Dan dengan Allah-lah segala kesuksesan dan semoga Allah memberikan sholawat dan salam kepada Nabi kita Shalallahu ‘alaihi wassalam dan keluarganya serta sahabatnya. Al Lajnah Ad Daimah lil Buhuts Al Ilmiyah wal Ifta, Saudi Arabia. Dewan Tetap Arab saudi untuk riset-riset ilmiyah dan fatwa (The Permanent Committee for Islaamic Research and Fataawa)
tertanda Ketua : Syaikh 'Abdul-'Aziz Ibnu 'Abdullaah Ibnu Muhammad aalusy-Syaikh. Wakil Ketua : Syaikh 'Abdullaah Ibnu 'Abdur-Rahmaan al-Ghudayyaan. Anggota : Syaikh Saalih Ibnu Fauzaan al-Fauzaan
Anggota : Syaikh Bakar Ibnu 'Abdullaah Abu Zaid.

Nah saudaraku se-Iman se-Aqidah, demikianlah beberapa fatwa dari Komite Permanen untuk Penelitian Islam dan Fatwa, atau yang dikenal dengan Al-Lajnah ad Daimah lil Buhuts al ‘Ilmiyyah wa al ifta mengenai hukum merayakan atau menghadiri atau menyambut perayaan Tahun baru Masehi atau sejenisnya. Semoga bermanfaat.

Dan sebagai penutup postingan kali ini, ada do’a yang dapat kita hafalkan dan amalkan.
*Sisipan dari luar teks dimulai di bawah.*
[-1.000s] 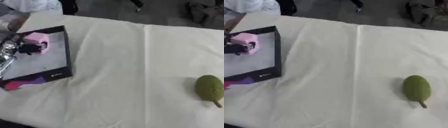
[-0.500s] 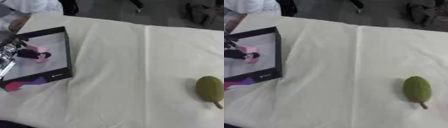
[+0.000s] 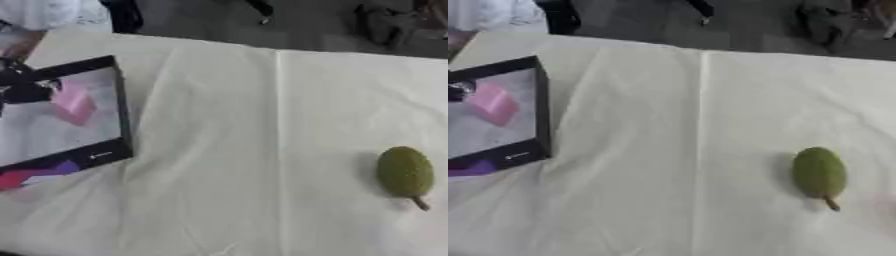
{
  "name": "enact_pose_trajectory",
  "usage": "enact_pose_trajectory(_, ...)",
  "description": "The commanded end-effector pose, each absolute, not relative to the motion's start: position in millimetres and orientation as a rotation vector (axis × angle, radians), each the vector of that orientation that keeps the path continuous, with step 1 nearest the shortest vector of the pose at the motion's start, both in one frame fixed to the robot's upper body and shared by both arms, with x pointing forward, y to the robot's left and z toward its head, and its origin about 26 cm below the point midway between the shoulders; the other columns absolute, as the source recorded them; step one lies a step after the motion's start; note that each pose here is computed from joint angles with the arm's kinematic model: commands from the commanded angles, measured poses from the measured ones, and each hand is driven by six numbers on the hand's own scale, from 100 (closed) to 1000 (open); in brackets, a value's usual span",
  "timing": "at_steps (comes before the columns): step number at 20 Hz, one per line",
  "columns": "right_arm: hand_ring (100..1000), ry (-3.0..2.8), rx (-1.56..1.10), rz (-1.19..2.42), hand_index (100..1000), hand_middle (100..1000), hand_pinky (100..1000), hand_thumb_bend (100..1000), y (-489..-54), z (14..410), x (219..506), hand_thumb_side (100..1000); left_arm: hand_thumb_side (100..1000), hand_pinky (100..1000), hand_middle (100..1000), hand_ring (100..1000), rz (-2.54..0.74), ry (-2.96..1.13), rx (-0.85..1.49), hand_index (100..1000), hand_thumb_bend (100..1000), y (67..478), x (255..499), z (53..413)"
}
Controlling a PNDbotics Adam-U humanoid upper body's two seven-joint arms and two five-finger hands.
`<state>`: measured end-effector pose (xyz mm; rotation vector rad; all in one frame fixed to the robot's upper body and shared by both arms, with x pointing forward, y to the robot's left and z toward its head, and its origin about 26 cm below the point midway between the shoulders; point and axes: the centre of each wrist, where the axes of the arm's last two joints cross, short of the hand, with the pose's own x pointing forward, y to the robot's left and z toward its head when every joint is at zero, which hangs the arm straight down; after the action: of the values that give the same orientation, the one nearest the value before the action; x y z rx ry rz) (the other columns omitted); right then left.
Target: Pick up the objects with one hand, pass them to the other hand, and then place them into the box on the other side of the table.
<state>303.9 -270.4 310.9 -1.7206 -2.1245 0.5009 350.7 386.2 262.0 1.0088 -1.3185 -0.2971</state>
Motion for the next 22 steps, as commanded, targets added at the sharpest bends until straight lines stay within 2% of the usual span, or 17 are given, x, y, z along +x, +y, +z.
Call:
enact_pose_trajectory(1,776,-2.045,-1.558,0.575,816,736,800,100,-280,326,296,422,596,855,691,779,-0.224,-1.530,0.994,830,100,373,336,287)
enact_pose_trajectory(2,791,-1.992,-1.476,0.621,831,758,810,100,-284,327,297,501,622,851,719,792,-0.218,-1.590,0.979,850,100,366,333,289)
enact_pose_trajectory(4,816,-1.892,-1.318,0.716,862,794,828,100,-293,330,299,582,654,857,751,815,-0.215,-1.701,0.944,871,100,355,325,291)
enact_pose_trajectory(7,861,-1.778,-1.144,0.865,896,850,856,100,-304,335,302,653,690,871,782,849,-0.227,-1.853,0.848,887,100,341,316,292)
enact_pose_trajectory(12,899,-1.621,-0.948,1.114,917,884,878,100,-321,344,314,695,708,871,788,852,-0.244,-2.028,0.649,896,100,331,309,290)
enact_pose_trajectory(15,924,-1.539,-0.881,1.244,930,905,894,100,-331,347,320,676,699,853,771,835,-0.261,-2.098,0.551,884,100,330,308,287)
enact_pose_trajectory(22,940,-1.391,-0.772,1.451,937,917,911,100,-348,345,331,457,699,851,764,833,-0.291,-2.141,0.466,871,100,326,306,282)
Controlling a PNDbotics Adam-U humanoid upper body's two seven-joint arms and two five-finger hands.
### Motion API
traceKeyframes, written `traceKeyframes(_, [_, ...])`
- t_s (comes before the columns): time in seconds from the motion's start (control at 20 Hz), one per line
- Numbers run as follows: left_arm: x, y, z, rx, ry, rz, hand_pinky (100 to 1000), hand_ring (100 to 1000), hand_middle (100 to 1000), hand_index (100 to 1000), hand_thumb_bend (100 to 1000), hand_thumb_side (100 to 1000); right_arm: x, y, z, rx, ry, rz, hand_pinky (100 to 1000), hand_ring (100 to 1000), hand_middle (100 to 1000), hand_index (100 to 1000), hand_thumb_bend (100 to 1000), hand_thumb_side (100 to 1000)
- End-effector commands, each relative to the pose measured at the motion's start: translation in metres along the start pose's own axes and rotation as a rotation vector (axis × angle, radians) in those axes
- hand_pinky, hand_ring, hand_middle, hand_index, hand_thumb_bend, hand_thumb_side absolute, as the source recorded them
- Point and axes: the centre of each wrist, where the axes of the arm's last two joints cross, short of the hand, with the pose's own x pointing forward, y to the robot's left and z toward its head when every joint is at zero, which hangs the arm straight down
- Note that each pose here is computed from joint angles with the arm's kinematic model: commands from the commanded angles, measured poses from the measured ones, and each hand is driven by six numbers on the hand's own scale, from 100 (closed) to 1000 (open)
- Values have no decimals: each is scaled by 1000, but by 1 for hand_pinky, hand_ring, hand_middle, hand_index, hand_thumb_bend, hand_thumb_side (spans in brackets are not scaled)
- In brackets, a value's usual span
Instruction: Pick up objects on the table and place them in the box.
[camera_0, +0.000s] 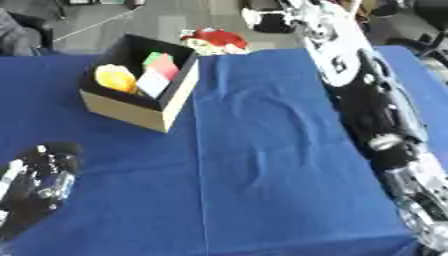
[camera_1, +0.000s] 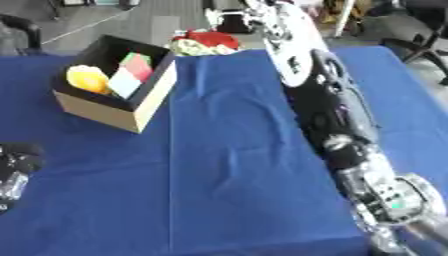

Do’a ini adalah salah satu do’a untuk berlindung dari perangai buruk, perilaku buruk, serta kecintaan yang berlebih-lebihan terhadap dunia dan tentunya penyakit hati, do’a ini kami kutipkan dari Shohiih Sunan at-Tirmidzi, hadits yang ke 3591, yang dishohiihkan oleh al-Alamah Asy-Syaikh Muhammad Nashiruddin al-Albani Rahimahullahu Ta'ala Anhu, di dalam Shohiih wa Dho’if Sunan at-Tirmidzi. Dengan lafadz :

اللَّهُمَّ إِنِّي أَعُوذُ بِكَ مِنْ مُنْكَرَاتِ الْأَخْلَاقِ وَالْأَعْمَالِ وَالْأَهْوَاءِ

“Ya Allah ! aku berlindung kepada-Mu, dari berbagai akhlaq yang buruk, amal perbuatan dan hawa nafsu yang buruk.”